Liquidity problem of exporters needs to be addressed on priority basis: FIEO

New Delhi, Jan 11 (KNN) With a view to addressing the liquidity problems faced by exporters, Federation of Indian Export Organisations (FIEO) has raised concern over the issue of exporters borrowing at a high cost for longer duration and at the same time blocking money in legitimate refunds like Duty Drawback, Excise Rebate and VAT Refund.

FIEO President M Rafeeque Ahmed said that the liquidity problem of the exporters needs to be addressed on priority basis so as to sustain exports.

“Exporters are borrowing at a high cost for a longer duration due to financial crises across the globe,” he said. 

“At the same time, they are blocking their money in legitimate refunds like Duty Drawback, Excise Rebate and VAT Refund for duration of at least four months or so, which in turn is blunting their competitiveness by over 5 per cent in most of the cases,” he added.
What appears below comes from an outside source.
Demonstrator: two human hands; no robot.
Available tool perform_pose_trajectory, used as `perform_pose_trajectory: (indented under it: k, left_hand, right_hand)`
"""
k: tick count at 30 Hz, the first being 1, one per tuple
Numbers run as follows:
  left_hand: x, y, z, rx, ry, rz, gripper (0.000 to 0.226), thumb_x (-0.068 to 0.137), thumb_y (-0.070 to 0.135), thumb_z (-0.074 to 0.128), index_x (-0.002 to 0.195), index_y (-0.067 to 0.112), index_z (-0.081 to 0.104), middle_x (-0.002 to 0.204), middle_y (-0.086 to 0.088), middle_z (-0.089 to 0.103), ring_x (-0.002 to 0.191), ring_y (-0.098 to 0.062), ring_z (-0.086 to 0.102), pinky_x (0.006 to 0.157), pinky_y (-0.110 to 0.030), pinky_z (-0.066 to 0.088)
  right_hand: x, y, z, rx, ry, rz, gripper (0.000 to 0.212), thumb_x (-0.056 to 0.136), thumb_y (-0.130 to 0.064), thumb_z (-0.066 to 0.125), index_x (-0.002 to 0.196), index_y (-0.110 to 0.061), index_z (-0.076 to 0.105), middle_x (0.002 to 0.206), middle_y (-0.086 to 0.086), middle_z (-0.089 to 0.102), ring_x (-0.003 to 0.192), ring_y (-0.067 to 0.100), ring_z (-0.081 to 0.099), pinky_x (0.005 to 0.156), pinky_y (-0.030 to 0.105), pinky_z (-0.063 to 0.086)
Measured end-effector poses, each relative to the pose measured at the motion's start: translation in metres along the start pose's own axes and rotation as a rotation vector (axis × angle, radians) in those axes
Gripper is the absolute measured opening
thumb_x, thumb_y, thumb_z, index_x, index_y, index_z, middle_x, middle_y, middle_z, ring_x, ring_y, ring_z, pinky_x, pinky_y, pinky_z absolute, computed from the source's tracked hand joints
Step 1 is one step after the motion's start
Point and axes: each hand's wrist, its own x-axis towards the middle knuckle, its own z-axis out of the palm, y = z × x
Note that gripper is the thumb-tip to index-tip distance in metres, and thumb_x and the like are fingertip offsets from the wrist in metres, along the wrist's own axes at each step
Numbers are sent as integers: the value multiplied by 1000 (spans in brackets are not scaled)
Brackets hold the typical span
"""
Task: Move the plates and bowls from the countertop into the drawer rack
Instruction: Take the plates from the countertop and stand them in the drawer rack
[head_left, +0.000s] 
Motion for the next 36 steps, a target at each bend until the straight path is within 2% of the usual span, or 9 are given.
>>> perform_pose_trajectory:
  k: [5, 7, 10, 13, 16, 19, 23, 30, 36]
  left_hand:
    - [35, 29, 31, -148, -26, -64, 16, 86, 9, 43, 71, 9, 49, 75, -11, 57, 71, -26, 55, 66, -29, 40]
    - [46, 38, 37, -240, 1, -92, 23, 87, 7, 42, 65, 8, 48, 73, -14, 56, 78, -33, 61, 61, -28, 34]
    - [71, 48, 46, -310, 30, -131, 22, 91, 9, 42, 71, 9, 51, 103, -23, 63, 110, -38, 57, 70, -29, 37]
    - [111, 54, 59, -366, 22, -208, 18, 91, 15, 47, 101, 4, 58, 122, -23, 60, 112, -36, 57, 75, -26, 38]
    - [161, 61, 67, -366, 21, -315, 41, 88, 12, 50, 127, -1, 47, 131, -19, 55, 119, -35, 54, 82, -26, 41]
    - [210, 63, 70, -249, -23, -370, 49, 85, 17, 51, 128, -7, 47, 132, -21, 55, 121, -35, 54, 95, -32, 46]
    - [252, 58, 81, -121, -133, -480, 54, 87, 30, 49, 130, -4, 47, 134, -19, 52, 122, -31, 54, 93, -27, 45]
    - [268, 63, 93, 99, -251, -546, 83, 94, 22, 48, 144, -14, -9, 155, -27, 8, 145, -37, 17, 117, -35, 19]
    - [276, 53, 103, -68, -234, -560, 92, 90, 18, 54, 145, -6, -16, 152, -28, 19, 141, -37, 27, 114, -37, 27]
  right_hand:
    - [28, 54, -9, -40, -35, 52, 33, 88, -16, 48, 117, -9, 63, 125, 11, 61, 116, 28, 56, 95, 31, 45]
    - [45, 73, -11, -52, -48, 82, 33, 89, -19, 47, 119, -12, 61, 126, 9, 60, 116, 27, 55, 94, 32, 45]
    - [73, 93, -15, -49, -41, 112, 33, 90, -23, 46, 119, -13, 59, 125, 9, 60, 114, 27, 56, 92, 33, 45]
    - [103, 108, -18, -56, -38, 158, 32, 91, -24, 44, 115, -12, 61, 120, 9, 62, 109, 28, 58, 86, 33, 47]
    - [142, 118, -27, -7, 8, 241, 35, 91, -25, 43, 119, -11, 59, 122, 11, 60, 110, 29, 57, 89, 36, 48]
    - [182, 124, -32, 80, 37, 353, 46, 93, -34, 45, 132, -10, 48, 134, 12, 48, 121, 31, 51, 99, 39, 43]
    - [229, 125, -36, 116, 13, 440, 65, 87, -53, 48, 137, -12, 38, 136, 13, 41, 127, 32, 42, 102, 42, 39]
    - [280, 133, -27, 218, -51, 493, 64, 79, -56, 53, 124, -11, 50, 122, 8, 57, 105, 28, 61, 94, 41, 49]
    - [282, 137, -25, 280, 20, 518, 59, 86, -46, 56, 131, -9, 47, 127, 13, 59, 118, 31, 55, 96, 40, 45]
Ahmed said that he has already highlighted a few months back that the liquidity problem will affect exports and the same is slowly being reflected in export data.

“When in many of the products and commodities, exports are done at wafer thin margins of 5-7 per cent; how can Indian exporters compete, when saddled with these costs?” he asked.

While reacting to the trade data for the month of December, 2013, the exporters’ body said that while reduction in trade deficit from USD 146 billion to USD 110 billion in April-Dec’ 2013 as compared to the corresponding period in 2012 provides some solace, he is not happy with a modest growth of 3.49 per cent in exports in December, 2013.

FIEO Chief said that it may not be possible to contain imports which are presently within manageable limit due to softening of crude prices, metals and commodities. Moreover, revival of manufacturing will push imports of key raw materials and capital goods. Therefore, all out efforts are required to keep export growth in the double digit.

FIEO further said Gems and Jewellery sector is also affected by drop in gold prices by about 28 per cent in the world market in 2013 which reduced value-wise realization of the sector. Pharmaceutical exports is facing stringent regulatory requirements in US and EU while exports of guar gum, spices, machine tools, electronic goods, silk textiles, woollen textiles suffered due to slackening in demand.

Exports to Latin American countries particularly Brazil, Chile, Venezuela and Panama and East Oceania countries like Australia, New Zealand, besides, West Asian countries and CIS countries also suffered significantly pulling overall export growth.